Data records START

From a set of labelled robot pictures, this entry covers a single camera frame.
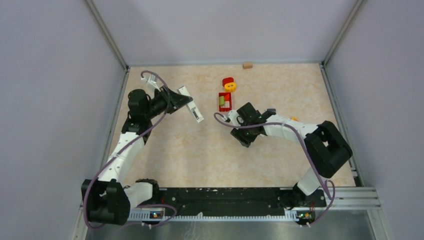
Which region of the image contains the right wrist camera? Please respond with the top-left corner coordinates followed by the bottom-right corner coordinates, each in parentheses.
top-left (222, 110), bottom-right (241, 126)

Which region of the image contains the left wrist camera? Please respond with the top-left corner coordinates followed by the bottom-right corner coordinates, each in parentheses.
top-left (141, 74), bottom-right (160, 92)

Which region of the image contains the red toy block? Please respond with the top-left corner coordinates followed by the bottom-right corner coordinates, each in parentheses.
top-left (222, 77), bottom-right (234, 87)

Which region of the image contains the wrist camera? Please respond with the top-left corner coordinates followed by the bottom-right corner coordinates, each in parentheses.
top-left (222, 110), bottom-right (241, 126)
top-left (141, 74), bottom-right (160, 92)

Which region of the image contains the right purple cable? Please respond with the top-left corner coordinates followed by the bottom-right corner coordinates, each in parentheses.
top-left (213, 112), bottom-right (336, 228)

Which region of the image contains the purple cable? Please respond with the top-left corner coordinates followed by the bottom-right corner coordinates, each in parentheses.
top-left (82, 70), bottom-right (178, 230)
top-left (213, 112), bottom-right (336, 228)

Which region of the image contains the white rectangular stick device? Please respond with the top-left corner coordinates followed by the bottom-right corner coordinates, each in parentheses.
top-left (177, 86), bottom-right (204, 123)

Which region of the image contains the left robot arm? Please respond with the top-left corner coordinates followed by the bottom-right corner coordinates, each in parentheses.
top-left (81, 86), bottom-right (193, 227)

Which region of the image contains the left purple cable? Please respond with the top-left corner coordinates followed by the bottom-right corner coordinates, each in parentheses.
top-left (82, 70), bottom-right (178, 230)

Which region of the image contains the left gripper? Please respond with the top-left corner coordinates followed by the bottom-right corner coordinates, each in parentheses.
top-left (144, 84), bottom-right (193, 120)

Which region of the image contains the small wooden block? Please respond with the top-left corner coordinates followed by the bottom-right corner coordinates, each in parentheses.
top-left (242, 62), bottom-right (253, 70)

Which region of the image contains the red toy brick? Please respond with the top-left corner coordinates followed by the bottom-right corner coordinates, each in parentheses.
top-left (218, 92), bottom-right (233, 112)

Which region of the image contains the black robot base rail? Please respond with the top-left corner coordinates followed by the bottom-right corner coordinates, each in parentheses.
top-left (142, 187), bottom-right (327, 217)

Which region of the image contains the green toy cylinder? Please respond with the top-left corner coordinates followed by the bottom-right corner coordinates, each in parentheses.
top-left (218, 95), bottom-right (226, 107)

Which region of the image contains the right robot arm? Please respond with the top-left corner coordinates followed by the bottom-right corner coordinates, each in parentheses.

Data records END

**Work to complete**
Transcribe the entries above verbatim, excluding any image.

**Answer for the task**
From a set of labelled robot pictures, this entry covers a single camera frame.
Which region of the image contains the right wrist camera? Please respond with the top-left corner coordinates followed by the bottom-right corner coordinates, each in parentheses.
top-left (222, 110), bottom-right (241, 126)

Which region of the image contains the left wrist camera? Please respond with the top-left corner coordinates followed by the bottom-right corner coordinates, each in parentheses.
top-left (141, 74), bottom-right (160, 92)

Which region of the image contains the red toy block? Please respond with the top-left corner coordinates followed by the bottom-right corner coordinates, each in parentheses.
top-left (222, 77), bottom-right (234, 87)

Which region of the image contains the wrist camera? Please respond with the top-left corner coordinates followed by the bottom-right corner coordinates, each in parentheses.
top-left (222, 110), bottom-right (241, 126)
top-left (141, 74), bottom-right (160, 92)

Which region of the image contains the right purple cable? Please respond with the top-left corner coordinates followed by the bottom-right corner coordinates, each in parentheses.
top-left (213, 112), bottom-right (336, 228)

Which region of the image contains the purple cable? Please respond with the top-left corner coordinates followed by the bottom-right corner coordinates, each in parentheses.
top-left (82, 70), bottom-right (178, 230)
top-left (213, 112), bottom-right (336, 228)

Which region of the image contains the white rectangular stick device? Please respond with the top-left corner coordinates followed by the bottom-right corner coordinates, each in parentheses.
top-left (177, 86), bottom-right (204, 123)

Which region of the image contains the left robot arm? Please respond with the top-left corner coordinates followed by the bottom-right corner coordinates, each in parentheses.
top-left (81, 86), bottom-right (193, 227)

Which region of the image contains the left purple cable? Please respond with the top-left corner coordinates followed by the bottom-right corner coordinates, each in parentheses.
top-left (82, 70), bottom-right (178, 230)

Which region of the image contains the left gripper? Please respond with the top-left corner coordinates followed by the bottom-right corner coordinates, each in parentheses.
top-left (144, 84), bottom-right (193, 120)

Which region of the image contains the small wooden block? Please respond with the top-left corner coordinates followed by the bottom-right corner coordinates, each in parentheses.
top-left (242, 62), bottom-right (253, 70)

Which region of the image contains the red toy brick? Please respond with the top-left corner coordinates followed by the bottom-right corner coordinates, each in parentheses.
top-left (218, 92), bottom-right (233, 112)

Which region of the image contains the black robot base rail? Please respond with the top-left corner coordinates followed by the bottom-right corner coordinates, each in parentheses.
top-left (142, 187), bottom-right (327, 217)

Which region of the image contains the green toy cylinder? Please respond with the top-left corner coordinates followed by the bottom-right corner coordinates, each in parentheses.
top-left (218, 95), bottom-right (226, 107)

Which region of the image contains the right robot arm? Please respond with the top-left corner coordinates followed by the bottom-right corner coordinates, each in parentheses.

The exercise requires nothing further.